Internet Mortgage Processor Adds $43 Million in Capital
SAN FRANCISCO — A start-up promising to provide an industrywide framework for making home loans on the Internet has secured an additional $43 million in venture capital, overcoming investors’ recent disdain for online mortgage businesses.
Oakland-based Xpede Inc. received the infusion in a second round of venture capital funding that will be officially announced Tuesday. The latest investors include one of its first customers, Charlotte, N.C.-based First Union Bank, and Fannie Mae, the quasi-government agency that creates a secondary market for mortgages.
Other investors include The Mayfield Fund, Rosewood Capital and Oak Hill Partners, all of whom contributed to the $10 million in seed money that helped launch Xpede last year.
The $43-million injection represents a significant vote of confidence in Xpede’s business strategy.
The company, which has about 100 employees, wants to provide the nation’s biggest mortgage lenders with the technological know-how and administrative support to process loan applications over the Internet.
Xpede’s plan is built on the premise that the nation’s biggest lenders are bound to attract more prospective online borrowers, but aren’t equipped with the technology to meet the increased demand.
The online lending market is expected to swell from $26 billion in 1999 to $167 billion in 2003, according to estimates by Forrester Research.
Xpede tailors its software to plug into lenders’ existing Web sites and process mortgage applications in a manner transparent to customers. In theory, the process will appeal to lenders and borrowers alike by lowering transaction costs and saving everyone money.
The formula has mostly produced financial frustration for online mortgage lenders so far.
E-Loan Inc., which closed online mortgages totaling $1.5 billion in 1999, has lost $98 million since the end of 1998 and its stock finished Monday’s trading 93% below its high reached last summer. Finet.com, another pioneer in online mortgage lending, has experienced similar problems with more than $30 million in losses in the last year and a stock that ended Monday 88% below its 52-week high.
Art Bender, an online mortgage analyst for CS First Boston in San Francisco, said the early troubles of online mortgage lenders stem from the millions of dollars spent just to lure visitors to their sites.
Because Xpede’s model leverages the brand names of well-known banks, it has a much better chance of succeeding, said Art Bender, an online mortgage analyst for CS First Boston in San Francisco. “Xpede is well positioned,” he said. “More and more major financial institutions are looking to third party sources for these kind of online solutions. Technology is not their core competency, so this is a rational way to go.”
A new federal law that will authorize the use of digital signatures to close online business transactions also is expected to give the entire industry a lift.

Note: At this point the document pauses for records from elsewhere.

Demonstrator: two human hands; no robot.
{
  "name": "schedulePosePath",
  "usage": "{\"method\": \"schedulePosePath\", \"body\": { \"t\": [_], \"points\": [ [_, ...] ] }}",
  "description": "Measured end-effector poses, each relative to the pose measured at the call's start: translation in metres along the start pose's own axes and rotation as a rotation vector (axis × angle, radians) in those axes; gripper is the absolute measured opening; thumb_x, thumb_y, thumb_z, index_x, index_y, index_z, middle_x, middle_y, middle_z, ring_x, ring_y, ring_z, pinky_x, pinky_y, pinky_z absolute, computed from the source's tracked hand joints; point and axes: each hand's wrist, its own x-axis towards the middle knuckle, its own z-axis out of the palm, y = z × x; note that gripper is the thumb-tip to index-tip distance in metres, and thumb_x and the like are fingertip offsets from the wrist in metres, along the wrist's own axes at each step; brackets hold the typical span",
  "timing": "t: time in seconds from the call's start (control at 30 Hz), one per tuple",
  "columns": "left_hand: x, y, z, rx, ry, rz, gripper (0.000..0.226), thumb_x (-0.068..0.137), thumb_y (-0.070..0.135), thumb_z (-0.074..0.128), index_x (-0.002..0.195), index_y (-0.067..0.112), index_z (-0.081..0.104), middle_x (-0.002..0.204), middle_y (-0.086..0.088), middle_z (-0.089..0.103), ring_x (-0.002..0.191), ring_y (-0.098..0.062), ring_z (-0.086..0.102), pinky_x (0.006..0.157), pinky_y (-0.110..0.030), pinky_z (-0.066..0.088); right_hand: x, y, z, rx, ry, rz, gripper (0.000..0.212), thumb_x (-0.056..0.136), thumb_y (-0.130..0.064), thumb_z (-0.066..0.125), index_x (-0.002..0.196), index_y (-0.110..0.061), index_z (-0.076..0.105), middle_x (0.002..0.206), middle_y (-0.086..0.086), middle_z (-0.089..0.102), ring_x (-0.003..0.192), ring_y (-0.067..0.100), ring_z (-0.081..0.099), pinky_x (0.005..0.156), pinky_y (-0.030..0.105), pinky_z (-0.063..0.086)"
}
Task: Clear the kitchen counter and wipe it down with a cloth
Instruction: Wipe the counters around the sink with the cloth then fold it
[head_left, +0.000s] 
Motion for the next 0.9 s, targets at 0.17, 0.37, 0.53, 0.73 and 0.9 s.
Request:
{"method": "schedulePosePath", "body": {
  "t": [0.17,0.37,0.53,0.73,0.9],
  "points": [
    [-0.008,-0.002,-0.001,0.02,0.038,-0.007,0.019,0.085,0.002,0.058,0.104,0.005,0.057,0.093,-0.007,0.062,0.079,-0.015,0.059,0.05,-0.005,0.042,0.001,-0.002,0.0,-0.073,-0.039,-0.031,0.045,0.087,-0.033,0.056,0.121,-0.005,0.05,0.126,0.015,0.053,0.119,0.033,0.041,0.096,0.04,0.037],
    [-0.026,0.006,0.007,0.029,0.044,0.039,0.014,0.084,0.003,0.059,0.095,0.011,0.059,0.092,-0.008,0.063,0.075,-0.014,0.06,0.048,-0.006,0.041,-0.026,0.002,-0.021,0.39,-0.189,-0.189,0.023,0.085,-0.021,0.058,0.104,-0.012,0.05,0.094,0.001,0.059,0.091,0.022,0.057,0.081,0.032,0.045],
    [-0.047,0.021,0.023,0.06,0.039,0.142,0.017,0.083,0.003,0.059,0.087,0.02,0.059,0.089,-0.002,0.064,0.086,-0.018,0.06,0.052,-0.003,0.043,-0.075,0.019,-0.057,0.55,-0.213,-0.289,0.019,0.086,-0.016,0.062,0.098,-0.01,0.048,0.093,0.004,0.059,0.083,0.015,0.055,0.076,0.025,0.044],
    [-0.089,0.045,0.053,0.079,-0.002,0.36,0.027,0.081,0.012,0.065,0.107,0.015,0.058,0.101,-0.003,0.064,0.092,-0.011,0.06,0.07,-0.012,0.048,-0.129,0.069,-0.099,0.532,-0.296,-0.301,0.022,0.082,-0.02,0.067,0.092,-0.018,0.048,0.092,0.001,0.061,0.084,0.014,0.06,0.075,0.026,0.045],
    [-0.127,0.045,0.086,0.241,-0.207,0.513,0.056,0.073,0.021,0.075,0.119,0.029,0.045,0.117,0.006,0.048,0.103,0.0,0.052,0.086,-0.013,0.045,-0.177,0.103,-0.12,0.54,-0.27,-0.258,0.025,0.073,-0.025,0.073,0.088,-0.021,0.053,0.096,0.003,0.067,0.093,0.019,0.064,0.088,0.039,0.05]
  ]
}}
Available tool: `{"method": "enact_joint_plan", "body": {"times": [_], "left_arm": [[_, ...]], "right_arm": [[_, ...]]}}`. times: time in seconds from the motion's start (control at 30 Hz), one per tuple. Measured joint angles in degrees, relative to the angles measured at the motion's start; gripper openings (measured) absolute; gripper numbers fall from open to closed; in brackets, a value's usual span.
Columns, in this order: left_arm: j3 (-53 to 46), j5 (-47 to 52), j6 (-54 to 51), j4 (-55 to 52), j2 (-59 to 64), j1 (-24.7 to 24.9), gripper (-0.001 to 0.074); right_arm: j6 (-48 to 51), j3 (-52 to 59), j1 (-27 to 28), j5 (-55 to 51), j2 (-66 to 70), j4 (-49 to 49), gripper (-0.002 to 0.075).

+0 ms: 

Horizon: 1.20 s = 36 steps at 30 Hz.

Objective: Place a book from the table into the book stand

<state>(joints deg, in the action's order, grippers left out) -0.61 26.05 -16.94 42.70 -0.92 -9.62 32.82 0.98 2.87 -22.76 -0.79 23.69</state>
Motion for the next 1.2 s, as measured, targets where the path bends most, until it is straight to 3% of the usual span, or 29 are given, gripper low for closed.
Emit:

First Union and Finance America are the only lenders that have announced their intention to use Xpede’s software to process online mortgages.
Jim Noack, Xpede’s chief executive officer, said the company already has signed deals with more than 10 other major lenders that will be identified in the next few months. Noack said Xpede hopes to sell its software to the 25 largest mortgage lenders in the country.
One of the nation’s largest lenders, Seattle-based Washington Mutual, last month announced that it had signed GHR Systems Inc. and Framework Inc. to handle its online mortgage business.